** TASK GOAL **
The answer must consist of every line in the records below that contains the string "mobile".

SUPPLIED INFORMATION: Begin

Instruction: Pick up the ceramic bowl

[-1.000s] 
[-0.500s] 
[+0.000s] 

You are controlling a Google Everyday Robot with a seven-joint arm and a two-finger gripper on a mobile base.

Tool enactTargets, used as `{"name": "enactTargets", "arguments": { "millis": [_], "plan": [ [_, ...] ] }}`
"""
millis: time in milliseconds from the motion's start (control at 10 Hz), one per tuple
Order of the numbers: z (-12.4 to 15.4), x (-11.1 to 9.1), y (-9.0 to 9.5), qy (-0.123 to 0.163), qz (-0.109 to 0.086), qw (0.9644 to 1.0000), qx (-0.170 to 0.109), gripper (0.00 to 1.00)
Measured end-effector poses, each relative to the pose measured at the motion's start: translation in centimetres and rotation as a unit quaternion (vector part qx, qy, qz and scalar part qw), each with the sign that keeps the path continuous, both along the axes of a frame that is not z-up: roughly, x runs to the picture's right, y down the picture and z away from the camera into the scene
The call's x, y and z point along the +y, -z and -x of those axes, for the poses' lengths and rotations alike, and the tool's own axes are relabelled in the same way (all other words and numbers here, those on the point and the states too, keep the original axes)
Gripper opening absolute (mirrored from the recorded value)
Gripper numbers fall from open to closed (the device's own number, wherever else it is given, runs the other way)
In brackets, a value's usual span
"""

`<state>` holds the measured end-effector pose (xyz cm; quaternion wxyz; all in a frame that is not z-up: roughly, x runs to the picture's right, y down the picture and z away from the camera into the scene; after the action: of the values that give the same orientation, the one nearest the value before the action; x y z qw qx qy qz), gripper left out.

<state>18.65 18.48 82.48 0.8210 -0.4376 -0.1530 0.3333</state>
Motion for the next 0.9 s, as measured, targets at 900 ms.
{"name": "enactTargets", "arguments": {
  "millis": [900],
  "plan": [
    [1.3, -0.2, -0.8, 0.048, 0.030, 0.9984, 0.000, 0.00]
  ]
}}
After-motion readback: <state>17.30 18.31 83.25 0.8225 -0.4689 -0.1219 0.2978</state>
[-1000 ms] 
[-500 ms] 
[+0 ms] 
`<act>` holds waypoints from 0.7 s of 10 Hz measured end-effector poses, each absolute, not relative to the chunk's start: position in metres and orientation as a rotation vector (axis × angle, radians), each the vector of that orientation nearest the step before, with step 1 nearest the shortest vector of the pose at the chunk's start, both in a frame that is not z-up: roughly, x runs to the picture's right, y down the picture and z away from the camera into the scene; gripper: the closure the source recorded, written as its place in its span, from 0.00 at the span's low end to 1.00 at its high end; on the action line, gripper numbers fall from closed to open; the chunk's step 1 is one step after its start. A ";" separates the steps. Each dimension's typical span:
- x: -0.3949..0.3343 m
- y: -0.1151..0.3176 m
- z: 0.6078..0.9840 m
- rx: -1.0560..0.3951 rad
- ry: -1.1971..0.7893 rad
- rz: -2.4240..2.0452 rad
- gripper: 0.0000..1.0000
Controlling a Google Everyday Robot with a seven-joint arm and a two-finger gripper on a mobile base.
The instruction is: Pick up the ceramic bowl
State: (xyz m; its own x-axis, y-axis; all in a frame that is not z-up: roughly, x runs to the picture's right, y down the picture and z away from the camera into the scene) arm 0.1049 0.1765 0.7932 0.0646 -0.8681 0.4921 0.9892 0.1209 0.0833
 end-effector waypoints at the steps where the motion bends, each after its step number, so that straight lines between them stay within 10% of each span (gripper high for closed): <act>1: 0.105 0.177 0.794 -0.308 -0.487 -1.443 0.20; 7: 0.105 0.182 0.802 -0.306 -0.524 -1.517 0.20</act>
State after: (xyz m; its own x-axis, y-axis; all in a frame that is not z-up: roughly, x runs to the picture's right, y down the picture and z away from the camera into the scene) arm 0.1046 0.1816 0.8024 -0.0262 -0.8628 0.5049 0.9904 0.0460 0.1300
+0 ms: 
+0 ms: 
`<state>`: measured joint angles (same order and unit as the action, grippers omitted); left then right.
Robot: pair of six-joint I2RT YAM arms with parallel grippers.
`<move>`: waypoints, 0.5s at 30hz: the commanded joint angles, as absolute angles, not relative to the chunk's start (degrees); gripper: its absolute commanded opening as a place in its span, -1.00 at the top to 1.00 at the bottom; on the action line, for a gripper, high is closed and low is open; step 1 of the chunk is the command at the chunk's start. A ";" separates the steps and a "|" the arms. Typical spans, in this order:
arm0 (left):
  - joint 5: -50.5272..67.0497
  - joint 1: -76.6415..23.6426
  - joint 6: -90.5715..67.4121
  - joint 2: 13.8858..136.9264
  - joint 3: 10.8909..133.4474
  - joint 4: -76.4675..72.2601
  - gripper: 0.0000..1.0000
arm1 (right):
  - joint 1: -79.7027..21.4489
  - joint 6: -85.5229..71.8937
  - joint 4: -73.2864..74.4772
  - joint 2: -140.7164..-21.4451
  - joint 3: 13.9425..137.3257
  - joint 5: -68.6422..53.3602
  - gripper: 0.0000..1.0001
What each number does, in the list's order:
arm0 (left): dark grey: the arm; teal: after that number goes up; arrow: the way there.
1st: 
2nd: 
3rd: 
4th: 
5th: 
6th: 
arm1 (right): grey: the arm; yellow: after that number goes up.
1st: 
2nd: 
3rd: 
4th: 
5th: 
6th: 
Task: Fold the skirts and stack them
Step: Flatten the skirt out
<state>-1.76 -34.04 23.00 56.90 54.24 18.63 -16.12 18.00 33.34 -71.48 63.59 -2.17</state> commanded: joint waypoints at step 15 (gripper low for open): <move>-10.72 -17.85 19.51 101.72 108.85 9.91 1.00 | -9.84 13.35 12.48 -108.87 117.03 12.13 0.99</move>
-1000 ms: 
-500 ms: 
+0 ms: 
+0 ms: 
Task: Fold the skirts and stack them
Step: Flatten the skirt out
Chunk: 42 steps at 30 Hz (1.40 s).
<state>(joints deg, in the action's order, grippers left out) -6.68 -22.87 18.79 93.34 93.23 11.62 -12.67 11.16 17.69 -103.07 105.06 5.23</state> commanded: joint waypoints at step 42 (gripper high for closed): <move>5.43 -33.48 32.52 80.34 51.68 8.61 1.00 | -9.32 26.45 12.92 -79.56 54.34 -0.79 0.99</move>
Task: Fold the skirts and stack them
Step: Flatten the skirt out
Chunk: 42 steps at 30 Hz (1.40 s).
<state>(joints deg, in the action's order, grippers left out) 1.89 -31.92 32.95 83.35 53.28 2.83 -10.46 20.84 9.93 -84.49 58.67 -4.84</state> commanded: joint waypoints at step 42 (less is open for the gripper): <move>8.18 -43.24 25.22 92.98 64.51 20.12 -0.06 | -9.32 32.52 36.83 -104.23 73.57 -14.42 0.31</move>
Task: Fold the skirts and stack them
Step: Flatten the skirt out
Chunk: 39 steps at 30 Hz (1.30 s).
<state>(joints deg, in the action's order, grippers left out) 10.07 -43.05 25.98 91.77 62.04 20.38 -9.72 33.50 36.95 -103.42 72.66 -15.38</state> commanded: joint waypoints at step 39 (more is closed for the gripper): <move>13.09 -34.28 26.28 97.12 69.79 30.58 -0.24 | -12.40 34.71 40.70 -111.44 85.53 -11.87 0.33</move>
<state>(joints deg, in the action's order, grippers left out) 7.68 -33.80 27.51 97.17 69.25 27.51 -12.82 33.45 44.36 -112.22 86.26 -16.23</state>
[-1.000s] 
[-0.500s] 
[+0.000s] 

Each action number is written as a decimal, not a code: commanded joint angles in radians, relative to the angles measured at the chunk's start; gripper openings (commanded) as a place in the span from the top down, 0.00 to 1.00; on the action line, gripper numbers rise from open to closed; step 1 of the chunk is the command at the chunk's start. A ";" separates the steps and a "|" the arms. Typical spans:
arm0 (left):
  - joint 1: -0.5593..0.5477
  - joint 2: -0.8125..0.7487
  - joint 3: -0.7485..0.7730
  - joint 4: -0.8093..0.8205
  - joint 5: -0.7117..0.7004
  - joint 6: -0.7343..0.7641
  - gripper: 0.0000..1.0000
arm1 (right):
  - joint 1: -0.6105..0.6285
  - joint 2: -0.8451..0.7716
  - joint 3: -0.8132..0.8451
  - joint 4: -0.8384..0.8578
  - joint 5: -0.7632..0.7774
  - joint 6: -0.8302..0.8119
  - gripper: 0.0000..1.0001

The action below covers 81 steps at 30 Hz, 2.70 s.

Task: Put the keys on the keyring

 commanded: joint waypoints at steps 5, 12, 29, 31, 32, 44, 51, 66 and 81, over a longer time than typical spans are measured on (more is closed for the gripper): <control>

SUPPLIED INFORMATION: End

** RESPONSE **
You are controlling a Google Everyday Robot with a seven-joint arm and a two-finger gripper on a mobile base.
Controlling a Google Everyday Robot with a seven-joint arm and a two-finger gripper on a mobile base.

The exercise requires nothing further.